→ **Work item**: Search the material for lines containing the word "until", and copy each one.

--- Extracted data ---

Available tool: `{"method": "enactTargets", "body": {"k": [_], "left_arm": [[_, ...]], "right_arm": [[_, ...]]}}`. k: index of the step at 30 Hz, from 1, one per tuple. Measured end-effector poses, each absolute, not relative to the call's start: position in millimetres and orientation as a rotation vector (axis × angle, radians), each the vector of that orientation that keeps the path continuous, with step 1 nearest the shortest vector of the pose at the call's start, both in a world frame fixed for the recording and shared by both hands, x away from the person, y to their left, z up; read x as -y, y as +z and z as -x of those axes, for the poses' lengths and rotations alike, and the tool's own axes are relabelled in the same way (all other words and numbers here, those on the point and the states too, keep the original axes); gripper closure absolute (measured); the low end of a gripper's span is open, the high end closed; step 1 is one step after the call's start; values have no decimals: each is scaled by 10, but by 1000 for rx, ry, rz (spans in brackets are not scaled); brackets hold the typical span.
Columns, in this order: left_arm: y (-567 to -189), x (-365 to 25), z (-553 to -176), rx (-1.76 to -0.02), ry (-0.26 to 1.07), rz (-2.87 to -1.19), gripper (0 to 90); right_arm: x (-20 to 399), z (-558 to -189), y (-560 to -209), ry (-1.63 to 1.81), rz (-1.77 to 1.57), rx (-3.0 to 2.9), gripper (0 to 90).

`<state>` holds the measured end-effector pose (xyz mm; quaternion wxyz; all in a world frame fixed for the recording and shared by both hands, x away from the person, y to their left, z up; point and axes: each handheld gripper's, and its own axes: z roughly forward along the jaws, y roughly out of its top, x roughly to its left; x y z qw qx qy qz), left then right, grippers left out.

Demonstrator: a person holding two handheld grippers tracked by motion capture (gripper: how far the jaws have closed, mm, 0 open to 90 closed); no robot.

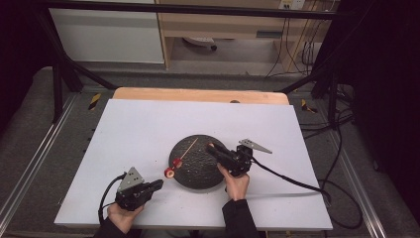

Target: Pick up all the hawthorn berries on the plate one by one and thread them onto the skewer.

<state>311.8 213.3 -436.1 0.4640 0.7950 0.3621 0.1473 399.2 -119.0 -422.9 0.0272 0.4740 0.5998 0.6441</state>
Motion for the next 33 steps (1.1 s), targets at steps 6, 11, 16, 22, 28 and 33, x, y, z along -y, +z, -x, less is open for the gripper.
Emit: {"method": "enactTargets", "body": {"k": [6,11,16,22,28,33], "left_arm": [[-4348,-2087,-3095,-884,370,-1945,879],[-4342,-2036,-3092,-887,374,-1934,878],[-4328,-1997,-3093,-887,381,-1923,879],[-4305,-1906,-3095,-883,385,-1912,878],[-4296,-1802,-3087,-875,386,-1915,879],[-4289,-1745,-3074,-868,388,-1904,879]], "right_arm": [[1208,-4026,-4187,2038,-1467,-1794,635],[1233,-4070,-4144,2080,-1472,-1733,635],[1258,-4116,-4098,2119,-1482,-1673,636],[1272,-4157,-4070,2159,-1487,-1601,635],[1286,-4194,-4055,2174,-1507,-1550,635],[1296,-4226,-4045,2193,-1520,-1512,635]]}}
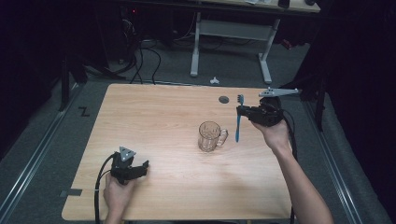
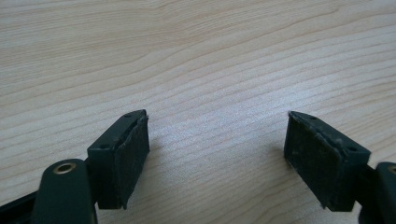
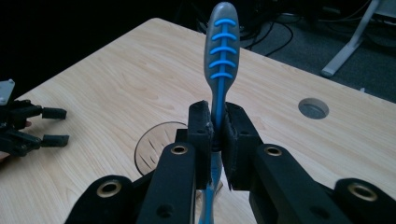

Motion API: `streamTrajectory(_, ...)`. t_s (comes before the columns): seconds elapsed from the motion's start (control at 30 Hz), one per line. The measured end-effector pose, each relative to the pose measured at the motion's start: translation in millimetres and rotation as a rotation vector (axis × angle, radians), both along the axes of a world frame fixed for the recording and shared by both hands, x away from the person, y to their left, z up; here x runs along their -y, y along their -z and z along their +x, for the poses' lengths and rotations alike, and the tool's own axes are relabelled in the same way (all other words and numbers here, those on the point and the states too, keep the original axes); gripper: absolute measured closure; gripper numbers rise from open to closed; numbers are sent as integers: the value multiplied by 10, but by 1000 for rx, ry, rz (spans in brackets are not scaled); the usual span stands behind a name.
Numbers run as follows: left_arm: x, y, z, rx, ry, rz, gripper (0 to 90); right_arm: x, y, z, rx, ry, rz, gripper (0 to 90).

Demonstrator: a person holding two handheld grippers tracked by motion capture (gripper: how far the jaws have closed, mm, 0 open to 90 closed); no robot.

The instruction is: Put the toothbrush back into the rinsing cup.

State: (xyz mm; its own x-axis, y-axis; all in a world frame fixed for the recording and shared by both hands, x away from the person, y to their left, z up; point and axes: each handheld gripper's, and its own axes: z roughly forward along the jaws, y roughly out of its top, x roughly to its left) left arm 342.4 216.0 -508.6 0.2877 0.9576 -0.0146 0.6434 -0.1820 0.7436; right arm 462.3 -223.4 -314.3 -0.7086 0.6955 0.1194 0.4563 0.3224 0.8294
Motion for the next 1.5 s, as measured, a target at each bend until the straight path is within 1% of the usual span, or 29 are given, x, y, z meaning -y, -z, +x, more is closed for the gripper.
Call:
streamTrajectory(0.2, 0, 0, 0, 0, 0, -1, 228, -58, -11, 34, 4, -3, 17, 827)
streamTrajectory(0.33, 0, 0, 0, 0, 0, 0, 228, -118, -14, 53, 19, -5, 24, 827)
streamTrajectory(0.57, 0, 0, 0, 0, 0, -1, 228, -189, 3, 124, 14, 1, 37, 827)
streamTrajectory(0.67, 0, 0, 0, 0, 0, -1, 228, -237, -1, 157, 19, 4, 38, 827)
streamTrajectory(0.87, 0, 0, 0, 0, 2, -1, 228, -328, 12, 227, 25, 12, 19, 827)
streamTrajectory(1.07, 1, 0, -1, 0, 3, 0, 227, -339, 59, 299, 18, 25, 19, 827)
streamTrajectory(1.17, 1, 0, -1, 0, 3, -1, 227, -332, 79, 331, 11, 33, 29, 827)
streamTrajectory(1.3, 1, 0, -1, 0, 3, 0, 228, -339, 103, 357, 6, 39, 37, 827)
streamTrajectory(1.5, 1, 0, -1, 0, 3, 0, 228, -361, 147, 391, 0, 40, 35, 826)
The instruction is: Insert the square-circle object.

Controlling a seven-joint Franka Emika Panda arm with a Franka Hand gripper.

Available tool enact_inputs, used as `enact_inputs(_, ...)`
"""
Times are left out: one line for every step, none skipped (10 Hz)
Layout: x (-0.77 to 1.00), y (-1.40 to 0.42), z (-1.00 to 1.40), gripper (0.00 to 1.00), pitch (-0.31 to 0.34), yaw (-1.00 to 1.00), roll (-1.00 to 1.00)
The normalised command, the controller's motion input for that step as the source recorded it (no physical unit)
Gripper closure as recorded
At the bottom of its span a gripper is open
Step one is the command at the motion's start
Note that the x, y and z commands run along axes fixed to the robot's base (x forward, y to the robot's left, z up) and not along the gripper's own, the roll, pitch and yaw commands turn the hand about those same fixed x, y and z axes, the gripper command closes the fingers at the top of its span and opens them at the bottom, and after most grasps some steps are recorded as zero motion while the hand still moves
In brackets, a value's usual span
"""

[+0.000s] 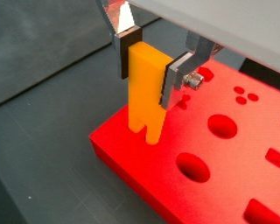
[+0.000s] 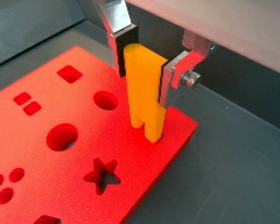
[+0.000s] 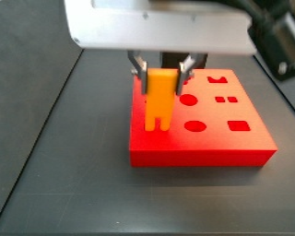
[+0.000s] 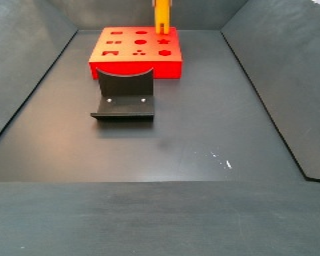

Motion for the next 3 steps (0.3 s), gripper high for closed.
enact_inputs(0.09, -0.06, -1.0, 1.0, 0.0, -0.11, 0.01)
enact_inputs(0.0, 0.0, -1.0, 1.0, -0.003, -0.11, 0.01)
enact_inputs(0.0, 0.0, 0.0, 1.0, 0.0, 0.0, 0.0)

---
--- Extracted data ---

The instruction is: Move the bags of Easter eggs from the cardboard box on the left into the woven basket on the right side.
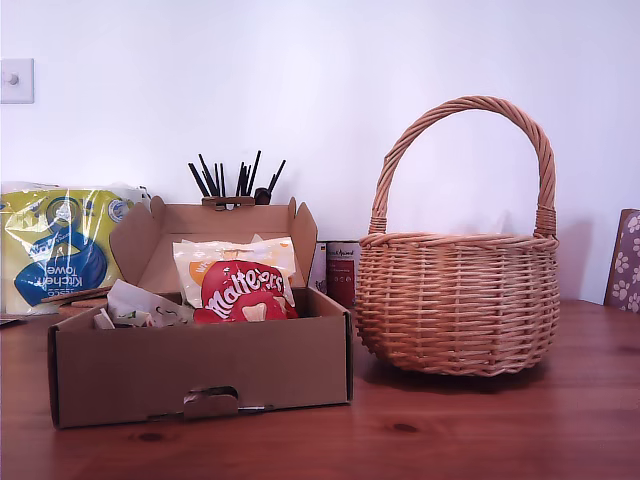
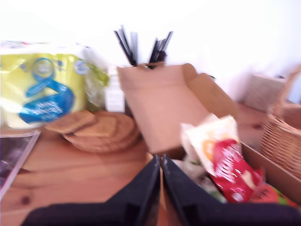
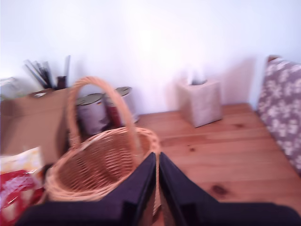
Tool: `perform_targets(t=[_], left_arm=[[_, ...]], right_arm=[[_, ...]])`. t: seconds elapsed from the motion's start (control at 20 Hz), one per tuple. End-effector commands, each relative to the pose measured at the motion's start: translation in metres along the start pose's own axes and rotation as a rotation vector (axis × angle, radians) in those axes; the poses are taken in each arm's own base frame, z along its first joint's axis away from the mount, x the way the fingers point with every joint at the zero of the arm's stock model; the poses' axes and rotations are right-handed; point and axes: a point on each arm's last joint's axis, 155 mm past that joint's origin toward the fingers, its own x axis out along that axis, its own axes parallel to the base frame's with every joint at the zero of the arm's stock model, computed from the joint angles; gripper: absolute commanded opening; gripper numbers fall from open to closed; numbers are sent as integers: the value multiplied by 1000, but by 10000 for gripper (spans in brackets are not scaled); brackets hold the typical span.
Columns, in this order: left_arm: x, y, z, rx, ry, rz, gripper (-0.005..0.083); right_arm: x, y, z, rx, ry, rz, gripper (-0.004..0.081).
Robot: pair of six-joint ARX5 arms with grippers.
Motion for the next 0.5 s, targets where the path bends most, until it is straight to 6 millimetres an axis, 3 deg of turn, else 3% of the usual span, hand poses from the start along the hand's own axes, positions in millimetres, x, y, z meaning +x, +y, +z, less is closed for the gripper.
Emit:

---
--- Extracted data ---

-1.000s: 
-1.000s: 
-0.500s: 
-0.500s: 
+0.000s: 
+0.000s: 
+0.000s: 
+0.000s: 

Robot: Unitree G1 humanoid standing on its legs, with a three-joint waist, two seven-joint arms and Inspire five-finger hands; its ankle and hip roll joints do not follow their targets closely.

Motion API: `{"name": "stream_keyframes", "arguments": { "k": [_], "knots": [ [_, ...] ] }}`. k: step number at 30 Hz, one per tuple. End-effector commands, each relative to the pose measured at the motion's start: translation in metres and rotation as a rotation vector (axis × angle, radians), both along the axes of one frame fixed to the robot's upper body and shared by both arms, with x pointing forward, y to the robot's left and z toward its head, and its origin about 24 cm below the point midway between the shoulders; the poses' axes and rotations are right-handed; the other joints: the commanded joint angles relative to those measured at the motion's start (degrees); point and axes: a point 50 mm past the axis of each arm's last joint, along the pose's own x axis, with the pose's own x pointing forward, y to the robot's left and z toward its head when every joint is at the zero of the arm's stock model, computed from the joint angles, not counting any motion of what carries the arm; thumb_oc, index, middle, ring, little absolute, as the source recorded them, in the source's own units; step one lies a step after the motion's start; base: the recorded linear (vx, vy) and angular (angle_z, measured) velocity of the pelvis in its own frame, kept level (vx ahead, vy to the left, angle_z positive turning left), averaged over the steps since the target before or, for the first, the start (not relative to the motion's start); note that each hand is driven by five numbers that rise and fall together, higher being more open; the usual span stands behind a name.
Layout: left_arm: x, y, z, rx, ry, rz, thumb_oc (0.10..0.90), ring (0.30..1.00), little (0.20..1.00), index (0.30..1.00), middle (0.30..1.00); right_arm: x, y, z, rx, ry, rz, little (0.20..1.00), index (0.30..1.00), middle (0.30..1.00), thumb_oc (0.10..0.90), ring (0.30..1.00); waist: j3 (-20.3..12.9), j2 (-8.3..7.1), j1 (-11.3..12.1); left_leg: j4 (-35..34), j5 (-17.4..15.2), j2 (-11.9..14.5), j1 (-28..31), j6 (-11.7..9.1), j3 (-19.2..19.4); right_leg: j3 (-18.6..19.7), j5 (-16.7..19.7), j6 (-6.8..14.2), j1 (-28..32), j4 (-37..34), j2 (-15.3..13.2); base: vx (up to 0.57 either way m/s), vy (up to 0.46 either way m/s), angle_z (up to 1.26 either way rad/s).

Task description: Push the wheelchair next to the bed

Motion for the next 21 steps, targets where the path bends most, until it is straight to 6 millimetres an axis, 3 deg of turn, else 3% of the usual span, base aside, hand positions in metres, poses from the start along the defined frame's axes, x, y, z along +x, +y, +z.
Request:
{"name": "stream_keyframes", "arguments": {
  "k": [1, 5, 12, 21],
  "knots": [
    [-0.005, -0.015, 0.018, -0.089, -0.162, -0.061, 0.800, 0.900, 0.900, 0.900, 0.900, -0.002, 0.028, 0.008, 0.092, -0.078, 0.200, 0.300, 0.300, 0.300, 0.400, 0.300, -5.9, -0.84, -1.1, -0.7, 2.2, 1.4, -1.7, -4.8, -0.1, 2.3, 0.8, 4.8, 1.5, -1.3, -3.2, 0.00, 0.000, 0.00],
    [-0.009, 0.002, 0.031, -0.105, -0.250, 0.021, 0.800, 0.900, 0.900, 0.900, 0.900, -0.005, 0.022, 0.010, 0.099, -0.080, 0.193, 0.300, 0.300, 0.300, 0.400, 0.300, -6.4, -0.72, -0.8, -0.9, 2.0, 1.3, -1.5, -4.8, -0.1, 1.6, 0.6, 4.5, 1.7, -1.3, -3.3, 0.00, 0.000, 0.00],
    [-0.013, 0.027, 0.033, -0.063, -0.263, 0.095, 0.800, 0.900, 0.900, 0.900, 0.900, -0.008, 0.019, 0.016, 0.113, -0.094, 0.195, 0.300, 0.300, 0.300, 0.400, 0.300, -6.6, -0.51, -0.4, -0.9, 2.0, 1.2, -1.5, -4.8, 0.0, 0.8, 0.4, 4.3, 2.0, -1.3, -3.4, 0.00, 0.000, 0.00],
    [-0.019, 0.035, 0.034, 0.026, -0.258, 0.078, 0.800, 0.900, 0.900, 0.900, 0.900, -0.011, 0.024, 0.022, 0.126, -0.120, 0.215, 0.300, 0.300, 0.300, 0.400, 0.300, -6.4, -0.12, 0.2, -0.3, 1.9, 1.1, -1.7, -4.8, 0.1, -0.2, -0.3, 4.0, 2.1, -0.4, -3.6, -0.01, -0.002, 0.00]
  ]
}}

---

→ **Task solution**:
Motion for the next 1.5 s, as measured, a target at each bend until the straight path is within 1% of the usual span, or 29 are given, x, y, z meaning -y, -z, +x, more is closed for the gripper.
Motion for the next 0.5 s, targets where the path bends most, until it is straight to 6 millimetres an axis, 3 deg of turn, else 3% of the usual span, hand poses from the start along the hand's own axes, positions in millimetres, x, y, z meaning +x, +y, +z, less is closed for the gripper.
Motion for the next 21 steps, targets where the path bends most, until it is straight to 6 millimetres an axis, 3 deg of turn, else 3% of the usual span, base aside, hand positions in metres, poses from the start along the defined frame's axes, x, y, z along +x, +y, +z.

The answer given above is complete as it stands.